La mente de Ernesto voló hasta el garaje de su casa. Más precisamente al rincón donde su
padre, el único pescador de la familia, tenía meticulosamente ordenadas sus cosas. La de
fibra roja llenaría el hueco que desentonaba en el anaquel de las cañas. Quiso salir
disparando hasta allí para comprobarlo. Pero sintió un escalofrío propio de las buenas
películas de terror.
La verborragia del anciano no le dejaba espacio para advertirle que estaba equivocado. No
quería ser el causante de volverlo a la realidad. El entusiasmo puesto en los dichos le
impedía a Ernesto terminar con el monólogo del viejo. No quería decirle que era imposible
su relato. Asoció con algo de congoja, los años de Aurelio y su memoria carcomida por el
tiempo. Los medicamentos que seguramente aceleraron las funciones vitales de la
añoranza y los recuerdos vividos a la orilla de la Laguna compartiendo lombrices frescas
para los peces y milanesas frías para ellos.

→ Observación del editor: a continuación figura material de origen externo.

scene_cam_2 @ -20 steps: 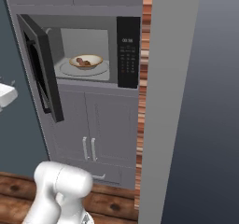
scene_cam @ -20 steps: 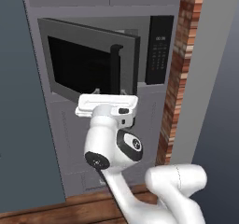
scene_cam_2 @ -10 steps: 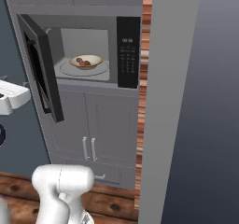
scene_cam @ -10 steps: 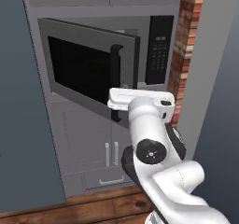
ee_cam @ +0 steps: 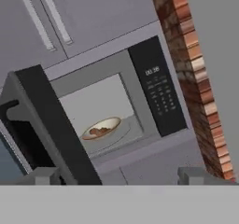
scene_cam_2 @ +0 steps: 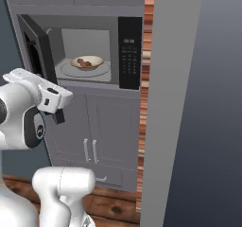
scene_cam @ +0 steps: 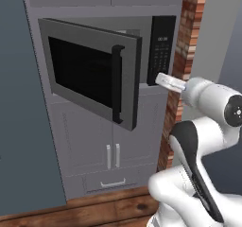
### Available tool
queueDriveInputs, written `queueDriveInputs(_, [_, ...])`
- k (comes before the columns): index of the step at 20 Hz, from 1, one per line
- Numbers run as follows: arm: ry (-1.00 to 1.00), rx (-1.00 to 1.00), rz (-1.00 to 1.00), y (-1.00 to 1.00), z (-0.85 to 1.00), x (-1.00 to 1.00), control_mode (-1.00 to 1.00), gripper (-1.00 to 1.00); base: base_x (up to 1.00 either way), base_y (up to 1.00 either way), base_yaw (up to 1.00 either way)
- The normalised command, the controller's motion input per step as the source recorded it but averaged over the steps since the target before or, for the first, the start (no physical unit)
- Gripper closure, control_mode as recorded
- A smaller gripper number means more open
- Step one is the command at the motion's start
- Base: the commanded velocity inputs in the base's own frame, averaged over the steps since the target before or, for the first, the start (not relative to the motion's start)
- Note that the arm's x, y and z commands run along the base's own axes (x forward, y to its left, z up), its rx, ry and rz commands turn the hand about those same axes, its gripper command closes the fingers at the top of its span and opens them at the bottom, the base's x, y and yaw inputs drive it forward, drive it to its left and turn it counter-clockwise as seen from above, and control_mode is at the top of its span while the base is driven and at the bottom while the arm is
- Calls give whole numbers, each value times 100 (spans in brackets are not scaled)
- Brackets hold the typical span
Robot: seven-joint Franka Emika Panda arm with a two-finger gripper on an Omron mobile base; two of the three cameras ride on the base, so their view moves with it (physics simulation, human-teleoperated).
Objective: The microwave is finished heating the chicken drumstick and potato. Take the bowl containing the food and place it on the dining counter.
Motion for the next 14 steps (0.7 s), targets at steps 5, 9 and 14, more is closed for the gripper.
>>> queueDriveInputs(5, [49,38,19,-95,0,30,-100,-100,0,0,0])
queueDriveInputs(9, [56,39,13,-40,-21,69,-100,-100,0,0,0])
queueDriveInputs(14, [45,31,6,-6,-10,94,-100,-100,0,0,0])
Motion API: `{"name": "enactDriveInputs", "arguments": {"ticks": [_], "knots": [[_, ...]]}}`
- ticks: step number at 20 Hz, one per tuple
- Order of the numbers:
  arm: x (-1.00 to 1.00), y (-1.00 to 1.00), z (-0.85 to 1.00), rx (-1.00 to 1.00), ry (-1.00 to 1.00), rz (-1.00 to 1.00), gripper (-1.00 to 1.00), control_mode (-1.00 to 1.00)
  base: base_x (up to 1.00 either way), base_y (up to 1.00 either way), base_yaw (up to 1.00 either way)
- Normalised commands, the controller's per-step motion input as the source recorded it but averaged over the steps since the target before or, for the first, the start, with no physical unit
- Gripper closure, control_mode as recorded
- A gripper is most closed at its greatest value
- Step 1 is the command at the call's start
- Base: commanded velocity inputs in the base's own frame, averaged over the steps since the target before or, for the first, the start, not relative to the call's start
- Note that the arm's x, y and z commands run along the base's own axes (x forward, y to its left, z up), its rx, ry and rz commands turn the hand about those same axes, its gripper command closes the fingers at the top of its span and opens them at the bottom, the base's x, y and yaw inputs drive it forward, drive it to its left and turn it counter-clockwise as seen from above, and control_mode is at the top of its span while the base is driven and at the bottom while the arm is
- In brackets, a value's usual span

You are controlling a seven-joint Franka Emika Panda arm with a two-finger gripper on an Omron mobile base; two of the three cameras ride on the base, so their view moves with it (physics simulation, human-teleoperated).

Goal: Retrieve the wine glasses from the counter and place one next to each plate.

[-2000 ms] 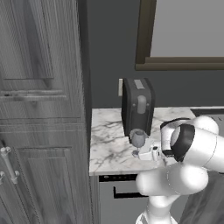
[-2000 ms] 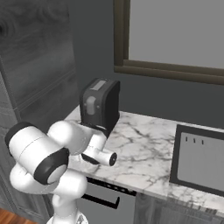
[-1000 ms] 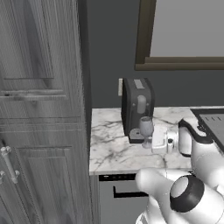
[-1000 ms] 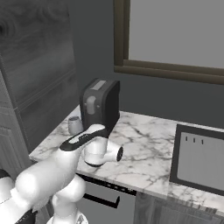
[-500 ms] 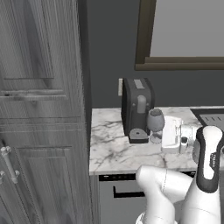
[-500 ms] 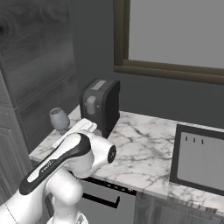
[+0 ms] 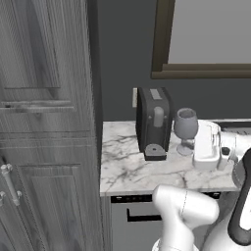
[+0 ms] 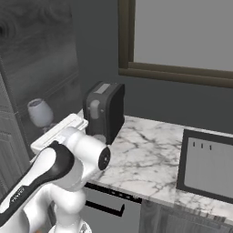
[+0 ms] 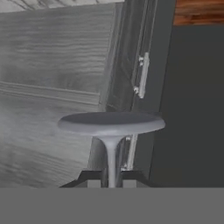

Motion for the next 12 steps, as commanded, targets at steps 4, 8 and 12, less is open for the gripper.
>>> {"name": "enactDriveInputs", "arguments": {"ticks": [4, 8, 12], "knots": [[-0.91, 0.0, 0.5, 0.02, -0.15, 0.18, 1.0, -1.0, 0.0, 0.0, 0.0], [-0.98, 0.0, 0.29, 0.0, -0.23, 0.11, 1.0, -1.0, 0.0, 0.0, 0.0], [-0.93, 0.02, 0.39, 0.0, -0.18, 0.07, 1.0, -1.0, 0.0, 0.0, 0.0]]}}
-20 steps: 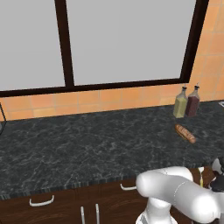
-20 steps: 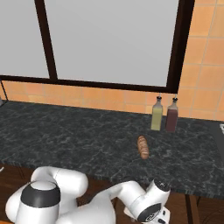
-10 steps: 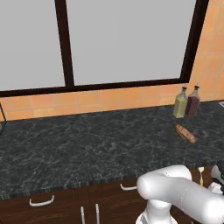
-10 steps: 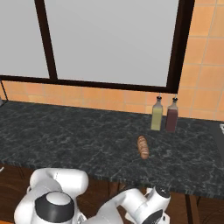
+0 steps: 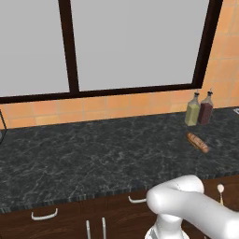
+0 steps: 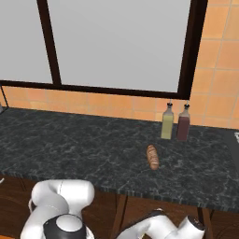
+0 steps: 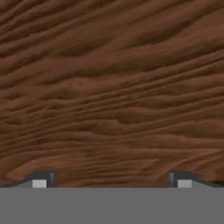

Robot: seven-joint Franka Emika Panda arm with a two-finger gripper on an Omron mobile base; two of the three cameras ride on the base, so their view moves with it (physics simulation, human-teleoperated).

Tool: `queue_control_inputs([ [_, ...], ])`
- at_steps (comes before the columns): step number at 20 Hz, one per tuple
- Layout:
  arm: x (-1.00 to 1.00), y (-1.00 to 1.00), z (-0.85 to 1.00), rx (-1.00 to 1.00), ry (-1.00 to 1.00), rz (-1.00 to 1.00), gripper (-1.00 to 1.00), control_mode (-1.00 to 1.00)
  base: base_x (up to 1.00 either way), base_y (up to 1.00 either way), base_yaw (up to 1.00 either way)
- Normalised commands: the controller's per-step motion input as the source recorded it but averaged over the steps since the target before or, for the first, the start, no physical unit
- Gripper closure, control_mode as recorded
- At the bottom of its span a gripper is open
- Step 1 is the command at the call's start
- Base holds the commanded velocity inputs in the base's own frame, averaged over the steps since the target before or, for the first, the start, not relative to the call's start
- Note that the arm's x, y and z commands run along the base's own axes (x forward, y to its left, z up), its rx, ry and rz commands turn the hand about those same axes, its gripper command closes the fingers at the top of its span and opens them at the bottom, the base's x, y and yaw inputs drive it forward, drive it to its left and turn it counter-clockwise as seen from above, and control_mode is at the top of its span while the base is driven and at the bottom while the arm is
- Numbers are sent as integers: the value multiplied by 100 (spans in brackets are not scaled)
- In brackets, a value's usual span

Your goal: Pick the dish brush from the drawer and place it on the counter.

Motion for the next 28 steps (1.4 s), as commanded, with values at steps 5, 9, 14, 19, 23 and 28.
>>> queue_control_inputs([
  [5,-98,-68,37,10,27,-15,-100,-100,0,0,0],
  [9,16,39,66,-3,-18,0,-100,-100,0,0,0],
  [14,68,77,7,-10,-10,0,-100,-100,0,0,0],
  [19,9,96,0,-21,-34,-9,-100,-100,0,0,0],
  [23,5,66,0,-13,-28,-13,-100,-100,0,0,0],
  [28,32,15,0,-4,-7,-12,-100,-100,0,0,0],
])
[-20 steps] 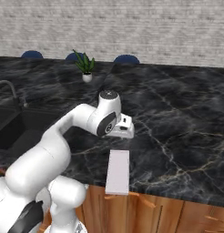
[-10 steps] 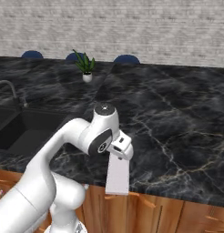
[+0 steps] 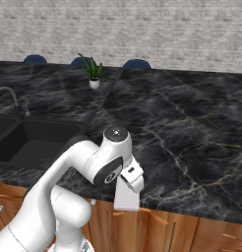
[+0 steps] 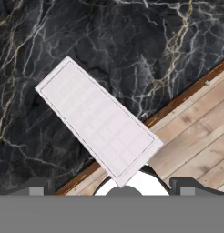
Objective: The ice cube tray has been filled with water. Take the tray and place it in the freezer to make ice. Close the freezer door after placing the tray.
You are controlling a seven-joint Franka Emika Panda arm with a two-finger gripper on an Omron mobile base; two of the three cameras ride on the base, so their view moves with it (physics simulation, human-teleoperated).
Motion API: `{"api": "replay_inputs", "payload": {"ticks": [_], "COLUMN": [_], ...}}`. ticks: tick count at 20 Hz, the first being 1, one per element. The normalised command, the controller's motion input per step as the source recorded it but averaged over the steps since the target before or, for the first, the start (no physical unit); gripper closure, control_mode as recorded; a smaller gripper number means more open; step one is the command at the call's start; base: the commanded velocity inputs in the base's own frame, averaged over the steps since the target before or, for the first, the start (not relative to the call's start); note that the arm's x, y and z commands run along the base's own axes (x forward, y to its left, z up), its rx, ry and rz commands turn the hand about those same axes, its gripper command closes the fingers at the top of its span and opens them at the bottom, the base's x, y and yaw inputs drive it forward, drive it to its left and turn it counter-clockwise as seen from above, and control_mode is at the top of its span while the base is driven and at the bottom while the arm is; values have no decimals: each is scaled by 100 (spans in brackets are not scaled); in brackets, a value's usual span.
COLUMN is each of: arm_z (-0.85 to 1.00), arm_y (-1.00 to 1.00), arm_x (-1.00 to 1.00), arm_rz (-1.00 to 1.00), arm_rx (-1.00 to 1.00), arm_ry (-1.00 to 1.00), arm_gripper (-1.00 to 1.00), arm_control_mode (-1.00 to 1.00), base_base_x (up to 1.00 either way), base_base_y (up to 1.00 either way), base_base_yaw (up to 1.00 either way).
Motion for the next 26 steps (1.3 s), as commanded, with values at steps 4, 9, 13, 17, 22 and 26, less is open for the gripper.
{"api": "replay_inputs", "payload": {"ticks": [4,9,13,17,22,26], "arm_z": [0,0,-1,-1,-6,-11], "arm_y": [-11,-7,-5,-1,0,0], "arm_x": [-23,-13,-2,0,0,-4], "arm_rz": [-20,-17,-13,-10,-8,-5], "arm_rx": [15,16,17,16,13,14], "arm_ry": [0,0,0,0,0,0], "arm_gripper": [-100,-100,-100,-100,-100,-100], "arm_control_mode": [-100,-100,-100,-100,-100,-100], "base_base_x": [0,0,0,0,0,0], "base_base_y": [0,0,0,0,0,0], "base_base_yaw": [0,0,0,0,0,0]}}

Lo miró y mandó a la mierda el apuro de los lunes y la rutina de la semana. Lo tomó del
hombro y sin dejarle tiempo a que se negara lo invitó a compartir un café en lo de
Ferrarese mientras esperan al ómnibus que depositará a Aurelio en su lugar de origen.
Ernesto tiene algo que ocultarle y qué mejor que un lugar con olor a Bar para que una
verdad sin decir, no se convierta en una mentira.